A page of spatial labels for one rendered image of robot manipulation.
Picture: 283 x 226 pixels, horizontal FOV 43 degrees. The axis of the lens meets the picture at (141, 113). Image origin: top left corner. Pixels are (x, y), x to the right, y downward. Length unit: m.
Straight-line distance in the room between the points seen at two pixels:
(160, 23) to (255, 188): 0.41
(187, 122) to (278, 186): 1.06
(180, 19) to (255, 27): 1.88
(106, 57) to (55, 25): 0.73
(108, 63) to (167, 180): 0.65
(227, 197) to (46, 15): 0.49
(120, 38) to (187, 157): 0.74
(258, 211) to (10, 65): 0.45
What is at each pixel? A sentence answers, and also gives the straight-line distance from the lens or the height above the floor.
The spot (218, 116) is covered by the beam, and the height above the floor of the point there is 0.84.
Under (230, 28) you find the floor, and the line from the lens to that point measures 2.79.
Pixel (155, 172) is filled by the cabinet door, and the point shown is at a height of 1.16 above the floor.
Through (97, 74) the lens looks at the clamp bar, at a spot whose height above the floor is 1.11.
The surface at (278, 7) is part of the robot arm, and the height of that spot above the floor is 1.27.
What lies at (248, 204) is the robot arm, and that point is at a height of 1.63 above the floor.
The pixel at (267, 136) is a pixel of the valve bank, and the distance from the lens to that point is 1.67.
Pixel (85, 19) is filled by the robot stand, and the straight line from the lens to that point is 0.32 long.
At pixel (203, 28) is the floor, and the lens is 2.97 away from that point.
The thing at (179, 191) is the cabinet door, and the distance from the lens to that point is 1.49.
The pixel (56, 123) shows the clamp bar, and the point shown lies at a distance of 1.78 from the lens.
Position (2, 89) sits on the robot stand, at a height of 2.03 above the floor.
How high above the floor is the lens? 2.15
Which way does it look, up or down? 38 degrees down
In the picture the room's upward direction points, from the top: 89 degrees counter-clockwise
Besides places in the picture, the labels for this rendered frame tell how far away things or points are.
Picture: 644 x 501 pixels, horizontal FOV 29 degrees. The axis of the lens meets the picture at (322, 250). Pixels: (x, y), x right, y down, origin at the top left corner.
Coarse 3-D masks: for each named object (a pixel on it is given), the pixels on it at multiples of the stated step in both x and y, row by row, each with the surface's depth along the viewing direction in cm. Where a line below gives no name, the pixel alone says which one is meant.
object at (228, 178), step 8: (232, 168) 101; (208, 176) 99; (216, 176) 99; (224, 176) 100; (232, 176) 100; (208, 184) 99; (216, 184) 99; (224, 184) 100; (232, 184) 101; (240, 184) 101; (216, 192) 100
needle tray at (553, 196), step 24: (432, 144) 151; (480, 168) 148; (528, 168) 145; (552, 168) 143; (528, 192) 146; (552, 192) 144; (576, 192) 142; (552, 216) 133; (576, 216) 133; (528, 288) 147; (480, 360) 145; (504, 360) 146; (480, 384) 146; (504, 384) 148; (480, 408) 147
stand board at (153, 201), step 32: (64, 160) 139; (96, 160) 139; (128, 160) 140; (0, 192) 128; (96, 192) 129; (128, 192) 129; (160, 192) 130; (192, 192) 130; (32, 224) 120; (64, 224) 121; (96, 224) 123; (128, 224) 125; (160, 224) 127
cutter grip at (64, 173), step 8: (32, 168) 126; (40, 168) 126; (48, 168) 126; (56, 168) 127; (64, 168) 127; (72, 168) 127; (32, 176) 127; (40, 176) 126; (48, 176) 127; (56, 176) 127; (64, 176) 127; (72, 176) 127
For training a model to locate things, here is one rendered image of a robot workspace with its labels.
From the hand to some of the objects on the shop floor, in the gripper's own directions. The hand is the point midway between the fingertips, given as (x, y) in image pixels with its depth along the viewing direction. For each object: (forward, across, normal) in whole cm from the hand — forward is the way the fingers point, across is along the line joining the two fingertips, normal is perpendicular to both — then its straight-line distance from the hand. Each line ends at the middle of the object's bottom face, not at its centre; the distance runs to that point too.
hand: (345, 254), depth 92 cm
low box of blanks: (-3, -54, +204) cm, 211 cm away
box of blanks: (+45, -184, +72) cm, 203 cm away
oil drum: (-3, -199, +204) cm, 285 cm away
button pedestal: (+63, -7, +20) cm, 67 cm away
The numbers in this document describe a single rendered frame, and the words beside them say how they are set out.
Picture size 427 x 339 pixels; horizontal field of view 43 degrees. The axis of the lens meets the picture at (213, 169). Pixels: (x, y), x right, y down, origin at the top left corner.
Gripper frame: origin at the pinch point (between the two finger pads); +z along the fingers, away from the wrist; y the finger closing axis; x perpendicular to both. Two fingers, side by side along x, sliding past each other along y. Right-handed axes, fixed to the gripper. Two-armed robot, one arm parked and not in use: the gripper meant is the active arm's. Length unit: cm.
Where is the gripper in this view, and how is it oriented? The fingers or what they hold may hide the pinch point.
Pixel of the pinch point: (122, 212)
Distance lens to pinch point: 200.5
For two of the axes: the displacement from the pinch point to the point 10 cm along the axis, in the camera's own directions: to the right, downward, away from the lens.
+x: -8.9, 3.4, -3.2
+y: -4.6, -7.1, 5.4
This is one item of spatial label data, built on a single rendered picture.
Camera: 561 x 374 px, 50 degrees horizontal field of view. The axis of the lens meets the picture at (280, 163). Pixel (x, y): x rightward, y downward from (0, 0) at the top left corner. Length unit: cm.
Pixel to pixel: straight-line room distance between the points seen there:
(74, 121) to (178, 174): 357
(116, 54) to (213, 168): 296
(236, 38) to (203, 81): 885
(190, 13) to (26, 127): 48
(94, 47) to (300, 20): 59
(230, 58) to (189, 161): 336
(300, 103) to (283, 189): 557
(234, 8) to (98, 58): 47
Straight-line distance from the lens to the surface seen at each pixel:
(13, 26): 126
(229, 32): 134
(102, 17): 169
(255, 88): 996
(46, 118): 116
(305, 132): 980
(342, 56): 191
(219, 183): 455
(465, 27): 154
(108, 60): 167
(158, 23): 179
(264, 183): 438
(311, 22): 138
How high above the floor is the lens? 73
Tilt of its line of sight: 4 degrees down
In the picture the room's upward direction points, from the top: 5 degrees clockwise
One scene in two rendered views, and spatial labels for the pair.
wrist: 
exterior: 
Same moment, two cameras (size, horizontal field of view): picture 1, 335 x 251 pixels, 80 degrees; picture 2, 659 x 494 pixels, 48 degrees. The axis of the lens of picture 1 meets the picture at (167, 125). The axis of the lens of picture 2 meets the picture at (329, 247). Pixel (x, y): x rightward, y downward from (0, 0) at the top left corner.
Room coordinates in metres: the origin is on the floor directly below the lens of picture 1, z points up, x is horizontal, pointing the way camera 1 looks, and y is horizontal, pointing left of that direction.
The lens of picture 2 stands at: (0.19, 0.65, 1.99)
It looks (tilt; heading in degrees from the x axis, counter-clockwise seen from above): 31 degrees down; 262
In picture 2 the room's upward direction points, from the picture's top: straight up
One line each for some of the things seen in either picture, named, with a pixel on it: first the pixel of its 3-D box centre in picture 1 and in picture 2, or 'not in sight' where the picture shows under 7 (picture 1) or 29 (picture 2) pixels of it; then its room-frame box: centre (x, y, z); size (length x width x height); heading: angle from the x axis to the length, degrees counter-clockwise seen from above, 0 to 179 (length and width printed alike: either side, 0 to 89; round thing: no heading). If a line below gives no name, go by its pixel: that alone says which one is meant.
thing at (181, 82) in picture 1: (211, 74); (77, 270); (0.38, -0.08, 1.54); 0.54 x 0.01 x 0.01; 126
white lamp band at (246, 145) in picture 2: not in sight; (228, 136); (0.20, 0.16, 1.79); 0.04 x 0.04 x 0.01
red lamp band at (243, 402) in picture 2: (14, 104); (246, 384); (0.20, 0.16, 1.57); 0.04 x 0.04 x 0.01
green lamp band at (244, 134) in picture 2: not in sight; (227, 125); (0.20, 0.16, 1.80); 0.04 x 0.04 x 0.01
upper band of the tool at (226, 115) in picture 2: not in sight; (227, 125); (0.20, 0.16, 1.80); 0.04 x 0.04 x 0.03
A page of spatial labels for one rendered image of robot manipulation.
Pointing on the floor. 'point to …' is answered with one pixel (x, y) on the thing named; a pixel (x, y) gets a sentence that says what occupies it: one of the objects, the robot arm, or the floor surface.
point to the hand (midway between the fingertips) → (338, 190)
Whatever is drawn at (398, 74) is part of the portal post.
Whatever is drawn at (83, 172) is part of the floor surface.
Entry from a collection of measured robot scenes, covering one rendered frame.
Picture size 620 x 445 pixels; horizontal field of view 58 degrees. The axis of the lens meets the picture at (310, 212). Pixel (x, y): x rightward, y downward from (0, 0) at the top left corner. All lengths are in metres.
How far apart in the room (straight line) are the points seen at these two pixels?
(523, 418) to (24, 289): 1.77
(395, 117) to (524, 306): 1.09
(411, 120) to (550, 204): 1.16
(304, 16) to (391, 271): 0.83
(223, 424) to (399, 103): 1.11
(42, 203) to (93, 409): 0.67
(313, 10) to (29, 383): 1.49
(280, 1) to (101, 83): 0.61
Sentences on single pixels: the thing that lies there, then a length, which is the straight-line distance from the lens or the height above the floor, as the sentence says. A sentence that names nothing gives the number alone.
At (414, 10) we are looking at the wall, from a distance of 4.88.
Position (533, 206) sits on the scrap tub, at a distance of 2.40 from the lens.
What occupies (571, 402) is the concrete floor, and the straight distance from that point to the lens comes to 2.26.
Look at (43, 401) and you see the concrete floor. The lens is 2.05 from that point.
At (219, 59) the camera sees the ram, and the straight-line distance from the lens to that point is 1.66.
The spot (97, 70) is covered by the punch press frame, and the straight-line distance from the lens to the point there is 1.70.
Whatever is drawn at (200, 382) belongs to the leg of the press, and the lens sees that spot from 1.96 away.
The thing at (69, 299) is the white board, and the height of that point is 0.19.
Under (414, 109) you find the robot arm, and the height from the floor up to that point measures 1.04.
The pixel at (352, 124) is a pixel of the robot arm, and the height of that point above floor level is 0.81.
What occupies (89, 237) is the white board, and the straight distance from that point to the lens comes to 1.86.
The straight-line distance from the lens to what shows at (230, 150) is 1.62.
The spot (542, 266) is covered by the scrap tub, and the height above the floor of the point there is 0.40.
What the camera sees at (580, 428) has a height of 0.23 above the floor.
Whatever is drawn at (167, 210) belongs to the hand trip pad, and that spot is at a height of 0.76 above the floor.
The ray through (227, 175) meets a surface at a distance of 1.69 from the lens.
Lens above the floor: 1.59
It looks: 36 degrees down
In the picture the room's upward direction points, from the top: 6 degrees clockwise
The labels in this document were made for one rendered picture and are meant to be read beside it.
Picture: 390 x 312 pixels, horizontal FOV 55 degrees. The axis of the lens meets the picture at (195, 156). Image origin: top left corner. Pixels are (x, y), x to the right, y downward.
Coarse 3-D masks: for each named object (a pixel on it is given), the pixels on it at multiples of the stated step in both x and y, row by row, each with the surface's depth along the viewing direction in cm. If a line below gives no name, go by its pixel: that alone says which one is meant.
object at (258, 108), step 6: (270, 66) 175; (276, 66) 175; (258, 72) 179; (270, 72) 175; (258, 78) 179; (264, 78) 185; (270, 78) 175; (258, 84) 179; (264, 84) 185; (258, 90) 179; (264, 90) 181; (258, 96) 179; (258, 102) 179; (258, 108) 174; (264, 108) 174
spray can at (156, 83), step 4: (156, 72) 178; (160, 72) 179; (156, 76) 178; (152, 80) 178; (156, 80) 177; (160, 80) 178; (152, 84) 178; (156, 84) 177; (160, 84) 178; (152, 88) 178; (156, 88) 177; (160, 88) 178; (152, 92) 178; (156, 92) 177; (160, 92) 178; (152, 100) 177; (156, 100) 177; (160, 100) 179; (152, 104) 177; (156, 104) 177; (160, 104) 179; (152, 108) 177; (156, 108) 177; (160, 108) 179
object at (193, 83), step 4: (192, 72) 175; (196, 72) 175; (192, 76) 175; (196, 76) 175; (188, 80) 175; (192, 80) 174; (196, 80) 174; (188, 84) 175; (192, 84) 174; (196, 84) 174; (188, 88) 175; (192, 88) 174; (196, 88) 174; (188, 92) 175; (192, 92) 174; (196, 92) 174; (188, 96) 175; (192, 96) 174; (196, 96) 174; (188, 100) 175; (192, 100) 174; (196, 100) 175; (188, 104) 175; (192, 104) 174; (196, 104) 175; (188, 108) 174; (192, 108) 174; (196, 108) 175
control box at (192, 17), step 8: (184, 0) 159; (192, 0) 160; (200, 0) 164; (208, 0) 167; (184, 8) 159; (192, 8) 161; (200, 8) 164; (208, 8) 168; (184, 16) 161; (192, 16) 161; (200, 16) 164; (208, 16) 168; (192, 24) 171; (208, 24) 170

^^^^

Task: Please output only the lines from the first line of the entries through the line with "Straight-line distance in", both included, exactly as written.

Solved exercise:
A page of spatial labels for one rendered image of robot manipulation.
Picture: 283 x 226 pixels, horizontal FOV 43 degrees. The axis of the lens meets the picture at (141, 113). Image origin: top left corner. Pixels are (x, y), x to the right, y downward. Length unit: m.
Straight-line distance in the room between the points seen at two pixels:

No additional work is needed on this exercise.